The ebony-haired woman stood and sighed heavily. "Have you thought at all about what I said?"

Rika gave her a wounded expression. "Send him away? I could never do that! And Tsuyoshi-"

"No, Rika-chan." Moriko pinched the slender bridge of her nose and bit her lower lip hesitantly. "I know that you won't do that. I think . . ." she paused, unsure how to proceed diplomatically. "I think . . . Perhaps you might consider taking a vacation . . .?"

"A what?" Rika paled. "Leave? Leave my son and Tsuyoshi behind?" She blinked, appalled by the concept. "Abandon them?"

Moriko scowled slightly, a dark expression that pulled her skin oddly and made her delicate cheekbones stand out with unnatural prominence. "No. I want you to help yourself to help them. I want to help you save you marriage, Rika. I want to help you help Ken."

The smaller woman stood, her face flushed with an unattractive orange tint. "Then help Ken! That's why I called you here! You saw that box. You saw that-those things he's done!"

"And I am telling you that I cannot help him unless I have you full cooperation, Rika, and you won't give that to me! You won't take him to a doctor, you won't go to a doctor yourself, and you reject any idea that you all have to make changes and sacrifices!"
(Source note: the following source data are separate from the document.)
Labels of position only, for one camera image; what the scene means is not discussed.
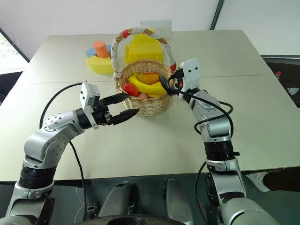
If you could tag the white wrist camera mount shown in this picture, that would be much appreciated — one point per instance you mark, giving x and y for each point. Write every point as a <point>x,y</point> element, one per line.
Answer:
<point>191,72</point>
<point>88,98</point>

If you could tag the grey window frame post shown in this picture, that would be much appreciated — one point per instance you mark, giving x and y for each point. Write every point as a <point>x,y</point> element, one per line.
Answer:
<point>216,14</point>

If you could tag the pink toy peach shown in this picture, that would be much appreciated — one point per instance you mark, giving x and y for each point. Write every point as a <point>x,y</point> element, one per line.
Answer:
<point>143,95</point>

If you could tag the red toy strawberry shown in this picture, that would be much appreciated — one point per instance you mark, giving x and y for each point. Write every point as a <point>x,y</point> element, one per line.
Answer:
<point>131,89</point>

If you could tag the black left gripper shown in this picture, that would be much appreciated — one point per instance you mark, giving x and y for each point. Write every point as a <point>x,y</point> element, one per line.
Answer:
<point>102,114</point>

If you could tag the orange toy mango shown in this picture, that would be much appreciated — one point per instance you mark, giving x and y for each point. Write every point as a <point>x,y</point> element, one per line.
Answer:
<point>148,78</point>

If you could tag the dark trouser leg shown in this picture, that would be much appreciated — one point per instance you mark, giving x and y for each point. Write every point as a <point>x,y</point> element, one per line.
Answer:
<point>283,179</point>

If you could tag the blue foam block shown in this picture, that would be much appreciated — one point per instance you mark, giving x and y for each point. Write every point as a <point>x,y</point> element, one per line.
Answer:
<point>90,52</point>

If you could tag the black window frame bar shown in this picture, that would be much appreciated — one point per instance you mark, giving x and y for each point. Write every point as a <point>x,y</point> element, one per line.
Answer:
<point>16,45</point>

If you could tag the dark rounded grey shape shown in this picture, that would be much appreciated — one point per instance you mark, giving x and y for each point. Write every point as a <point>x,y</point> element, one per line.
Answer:
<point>119,199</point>

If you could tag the yellow foam arc block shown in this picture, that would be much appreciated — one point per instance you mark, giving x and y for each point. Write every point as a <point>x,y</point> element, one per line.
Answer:
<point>99,65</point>

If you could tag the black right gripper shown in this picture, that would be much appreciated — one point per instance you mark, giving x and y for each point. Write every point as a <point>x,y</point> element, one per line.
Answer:
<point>178,78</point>

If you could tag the yellow toy banana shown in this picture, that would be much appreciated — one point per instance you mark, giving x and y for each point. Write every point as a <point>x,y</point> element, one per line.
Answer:
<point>150,90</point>

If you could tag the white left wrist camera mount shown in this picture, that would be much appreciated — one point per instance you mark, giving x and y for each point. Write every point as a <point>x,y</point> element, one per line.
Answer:
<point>88,98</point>

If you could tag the yellow plastic crate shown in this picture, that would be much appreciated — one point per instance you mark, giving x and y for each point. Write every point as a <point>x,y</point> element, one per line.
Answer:
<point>143,50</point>

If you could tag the white box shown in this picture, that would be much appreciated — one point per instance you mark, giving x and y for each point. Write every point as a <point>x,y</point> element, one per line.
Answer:
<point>161,27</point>

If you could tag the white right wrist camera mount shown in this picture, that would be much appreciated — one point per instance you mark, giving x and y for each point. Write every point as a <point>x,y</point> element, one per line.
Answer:
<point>191,72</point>

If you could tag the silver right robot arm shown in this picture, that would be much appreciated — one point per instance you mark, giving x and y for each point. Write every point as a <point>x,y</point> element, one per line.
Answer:
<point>218,126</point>

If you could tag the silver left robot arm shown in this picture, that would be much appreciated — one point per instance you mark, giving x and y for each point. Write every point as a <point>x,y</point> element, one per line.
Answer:
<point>54,138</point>

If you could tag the white shoe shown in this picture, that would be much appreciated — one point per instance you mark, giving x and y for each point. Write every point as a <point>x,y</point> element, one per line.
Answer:
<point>256,181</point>

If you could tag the orange foam cylinder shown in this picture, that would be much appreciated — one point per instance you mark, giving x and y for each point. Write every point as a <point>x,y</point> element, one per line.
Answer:
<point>101,49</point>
"But those . . . he did that to himself!"

"And I can't just look at him and tell you what's wrong and how to fix it! There has to be a history of aberrant behavior. He's not a vacuum! You can't send him out to be serviced and get him back in two weeks good as new. He is a person, with all the individual circumstances and complexities that come with that. He's not a little adult who can take care of himself and he's not a carbon copy of Osa-"

"I never said he was!"

For a moment the two women were silent, the accusation hanging in the air painfully.
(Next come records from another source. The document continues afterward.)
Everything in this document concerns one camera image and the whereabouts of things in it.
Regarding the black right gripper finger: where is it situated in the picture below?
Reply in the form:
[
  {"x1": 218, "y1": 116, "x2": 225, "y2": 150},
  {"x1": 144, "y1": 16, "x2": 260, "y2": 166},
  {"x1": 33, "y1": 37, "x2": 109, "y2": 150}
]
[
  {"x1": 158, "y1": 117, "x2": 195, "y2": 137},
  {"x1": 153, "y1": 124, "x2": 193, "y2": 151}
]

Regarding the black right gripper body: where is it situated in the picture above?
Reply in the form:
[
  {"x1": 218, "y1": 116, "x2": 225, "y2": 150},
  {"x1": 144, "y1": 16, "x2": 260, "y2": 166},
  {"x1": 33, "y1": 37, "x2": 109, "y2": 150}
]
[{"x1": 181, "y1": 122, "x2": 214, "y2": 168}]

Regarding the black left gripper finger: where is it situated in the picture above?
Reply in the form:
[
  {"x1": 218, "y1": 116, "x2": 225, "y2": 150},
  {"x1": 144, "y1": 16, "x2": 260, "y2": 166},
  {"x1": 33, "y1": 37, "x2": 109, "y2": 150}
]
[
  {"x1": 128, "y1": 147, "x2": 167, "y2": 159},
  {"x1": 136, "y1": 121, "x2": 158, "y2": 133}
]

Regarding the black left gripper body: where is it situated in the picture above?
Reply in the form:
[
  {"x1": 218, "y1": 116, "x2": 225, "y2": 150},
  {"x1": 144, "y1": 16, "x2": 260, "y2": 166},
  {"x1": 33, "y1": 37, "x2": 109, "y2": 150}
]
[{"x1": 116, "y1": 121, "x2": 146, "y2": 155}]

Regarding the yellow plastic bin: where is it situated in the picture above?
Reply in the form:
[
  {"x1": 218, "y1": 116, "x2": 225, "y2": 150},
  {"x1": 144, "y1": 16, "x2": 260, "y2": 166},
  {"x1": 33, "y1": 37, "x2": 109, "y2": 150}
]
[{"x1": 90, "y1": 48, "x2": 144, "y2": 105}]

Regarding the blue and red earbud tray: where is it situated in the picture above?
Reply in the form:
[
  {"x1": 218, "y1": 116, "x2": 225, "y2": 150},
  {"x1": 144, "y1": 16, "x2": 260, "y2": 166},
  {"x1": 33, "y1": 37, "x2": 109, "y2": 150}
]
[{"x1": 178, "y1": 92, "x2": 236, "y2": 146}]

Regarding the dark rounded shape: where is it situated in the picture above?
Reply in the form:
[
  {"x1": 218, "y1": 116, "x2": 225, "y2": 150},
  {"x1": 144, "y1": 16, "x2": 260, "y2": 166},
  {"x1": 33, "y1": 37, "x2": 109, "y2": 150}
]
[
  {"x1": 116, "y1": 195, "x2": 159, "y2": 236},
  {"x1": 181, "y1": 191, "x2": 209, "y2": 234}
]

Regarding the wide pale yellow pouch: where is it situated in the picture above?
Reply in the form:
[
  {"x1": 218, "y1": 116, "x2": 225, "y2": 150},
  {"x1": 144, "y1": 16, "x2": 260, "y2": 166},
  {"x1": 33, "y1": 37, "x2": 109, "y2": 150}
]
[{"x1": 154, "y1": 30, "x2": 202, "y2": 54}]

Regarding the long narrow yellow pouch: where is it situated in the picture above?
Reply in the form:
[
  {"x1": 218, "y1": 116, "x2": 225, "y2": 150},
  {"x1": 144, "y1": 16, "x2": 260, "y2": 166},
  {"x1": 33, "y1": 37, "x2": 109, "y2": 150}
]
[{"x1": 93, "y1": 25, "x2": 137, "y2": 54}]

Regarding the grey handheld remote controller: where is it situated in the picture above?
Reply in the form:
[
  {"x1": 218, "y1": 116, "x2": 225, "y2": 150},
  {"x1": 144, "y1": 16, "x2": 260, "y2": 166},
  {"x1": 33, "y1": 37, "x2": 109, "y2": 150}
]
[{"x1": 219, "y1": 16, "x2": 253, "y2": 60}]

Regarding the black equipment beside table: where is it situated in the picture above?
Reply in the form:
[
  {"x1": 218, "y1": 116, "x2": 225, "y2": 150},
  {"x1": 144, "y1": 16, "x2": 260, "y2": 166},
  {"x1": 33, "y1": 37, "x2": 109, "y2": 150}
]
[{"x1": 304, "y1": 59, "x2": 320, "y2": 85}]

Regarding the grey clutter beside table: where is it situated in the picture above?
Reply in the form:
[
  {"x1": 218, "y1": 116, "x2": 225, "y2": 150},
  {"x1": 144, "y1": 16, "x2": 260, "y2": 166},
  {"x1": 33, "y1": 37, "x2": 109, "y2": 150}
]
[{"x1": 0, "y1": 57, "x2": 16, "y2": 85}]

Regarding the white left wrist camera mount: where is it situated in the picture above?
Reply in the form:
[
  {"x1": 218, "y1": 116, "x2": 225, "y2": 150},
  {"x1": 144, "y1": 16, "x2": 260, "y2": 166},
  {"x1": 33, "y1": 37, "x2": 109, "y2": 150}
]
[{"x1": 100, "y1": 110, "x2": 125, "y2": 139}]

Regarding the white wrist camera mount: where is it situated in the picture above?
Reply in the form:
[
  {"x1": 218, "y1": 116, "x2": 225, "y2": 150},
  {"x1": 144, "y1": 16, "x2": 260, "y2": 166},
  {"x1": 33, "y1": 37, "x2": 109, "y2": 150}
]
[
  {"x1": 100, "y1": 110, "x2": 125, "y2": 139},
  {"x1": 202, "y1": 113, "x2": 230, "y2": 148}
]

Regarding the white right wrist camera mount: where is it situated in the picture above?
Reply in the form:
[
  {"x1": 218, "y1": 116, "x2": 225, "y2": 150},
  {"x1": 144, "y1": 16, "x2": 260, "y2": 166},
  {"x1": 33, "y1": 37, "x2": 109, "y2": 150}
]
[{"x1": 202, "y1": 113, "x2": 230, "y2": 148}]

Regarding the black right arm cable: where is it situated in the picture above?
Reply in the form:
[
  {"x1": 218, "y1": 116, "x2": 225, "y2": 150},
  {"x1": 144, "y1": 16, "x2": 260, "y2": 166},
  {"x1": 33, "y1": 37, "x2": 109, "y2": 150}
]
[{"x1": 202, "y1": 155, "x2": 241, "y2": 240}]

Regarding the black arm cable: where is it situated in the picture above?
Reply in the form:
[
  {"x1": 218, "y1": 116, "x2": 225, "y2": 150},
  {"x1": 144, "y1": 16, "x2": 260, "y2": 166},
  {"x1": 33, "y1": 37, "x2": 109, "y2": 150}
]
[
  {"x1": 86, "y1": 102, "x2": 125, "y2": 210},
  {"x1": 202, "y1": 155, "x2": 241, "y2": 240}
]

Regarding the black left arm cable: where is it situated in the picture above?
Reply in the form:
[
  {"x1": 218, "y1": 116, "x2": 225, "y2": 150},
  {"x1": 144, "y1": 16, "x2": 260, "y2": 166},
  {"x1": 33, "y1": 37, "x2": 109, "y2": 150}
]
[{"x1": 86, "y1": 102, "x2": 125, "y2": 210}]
"I never said he was," Rika repeated quietly after a moment. Her eyes drifted to the test still hanging on the door.

Moriko closed her eyes and turned away. She took a sip of her coffee.

Rika shifted. "I love my son more than anything, Moriko."

"I know, Rika-chan."

The door swung open, startling them both and Rika's eyes darted nervously towards the clock. It was still far too early for Ken to be home, so that could only mean that-

Moriko's dark eyes narrowed. "You told Tsuyoshi that I was coming over?"

"I .. ." the other woman fidgeted guiltily. "I had to tell him, Mori. He's my husband and . . ." Her voice trailed off, but Moriko easily read the 'and since you're single, you'd never understand.'

The older woman turned away and walked out of the kitchen. "I'll talk to Ken about the box, but then I'm leaving."

The test fluttered and then floated off the refrigerator door. A dark shadow fell over it as something blocked the light of the doorway.

Rika flinched. "Hello, Tsuyoshi."

". . . Oh, Rika . . ."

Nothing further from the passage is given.